Si la volonté américaine de précipiter le départ (annoncé depuis un certain temps cependant) et ses effets désastreux pour la réputation des États-Unis ont pu accréditer la thèse du néo-isolationnisme et du prochain repli dans l’hémisphère occidental, le renforcement de l’alliance américano-australienne et l’adjonction de la « Global Britain » signifient au contraire que les États-Unis ne cèderont pas aisément leur hégémonie à la Chine.

Au vrai, on ne voit pas comment une « politie », a fortiori la première puissance mondiale, pourrait s’abstraire du système international : les leçons de l’histoire du siècle dernier ont dissipé une telle illusion. Il reste que l’histoire des hommes et la politique mondiale sont faites de fausses perceptions et de mésinterprétations du réel, d’erreurs dans le calcul des forces et de fautes stratégiques. Et les possibles effets émergents de la crise diplomatique franco-américaine, provoquée par l’annulation de la commande australienne de sous-marins français, nous obligent à traiter du thème de la défense européenne.

Rappelons que l’Europe de la défense n’est pas la défense de l’Europe, cette dernière s’organisant dans le cadre de l’OTAN. Si l’Union européenne a mis en œuvre une « Politique commune de défense et de sécurité », son rôle est secondaire et les missions conduites dans ce cadre sont essentiellement civilo-militaires. Il en va ainsi parce que les Etats membres de l’Union européenne, dont le plus grand nombre appartient à l’OTAN (21 sur 27), le veulent.

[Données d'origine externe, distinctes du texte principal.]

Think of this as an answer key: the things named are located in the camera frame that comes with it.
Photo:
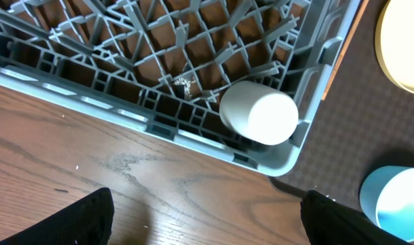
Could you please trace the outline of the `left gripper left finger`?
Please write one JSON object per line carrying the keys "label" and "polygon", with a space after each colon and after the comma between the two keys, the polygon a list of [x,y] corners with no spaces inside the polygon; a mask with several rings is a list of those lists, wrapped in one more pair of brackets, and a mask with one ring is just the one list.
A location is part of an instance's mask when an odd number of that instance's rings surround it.
{"label": "left gripper left finger", "polygon": [[100,188],[0,245],[106,245],[113,218],[111,191]]}

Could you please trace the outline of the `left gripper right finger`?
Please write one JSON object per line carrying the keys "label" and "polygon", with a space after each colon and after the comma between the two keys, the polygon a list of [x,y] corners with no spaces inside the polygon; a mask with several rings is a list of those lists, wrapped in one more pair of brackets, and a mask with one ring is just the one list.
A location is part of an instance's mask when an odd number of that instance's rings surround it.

De prime abord, mentionnons la question des moyens militaires (les « capacités ») et des budgets qu’ils requièrent. Au bas mot, il faudrait investir 200 milliards d’euros dans la chose militaire, sur dix ans, pour compenser la participation des Etats-Unis à la défense de l’Europe. Qui le veut ? Et vouloir compenser ce « gap » transatlantique par la « puissance douce » de l’Europe (le « soft power ») serait illusoire : si le cœur a ses raisons que la raison ignore, il en va de même de l’ordre de la chair (voir Julien Freund et son Essence du politique).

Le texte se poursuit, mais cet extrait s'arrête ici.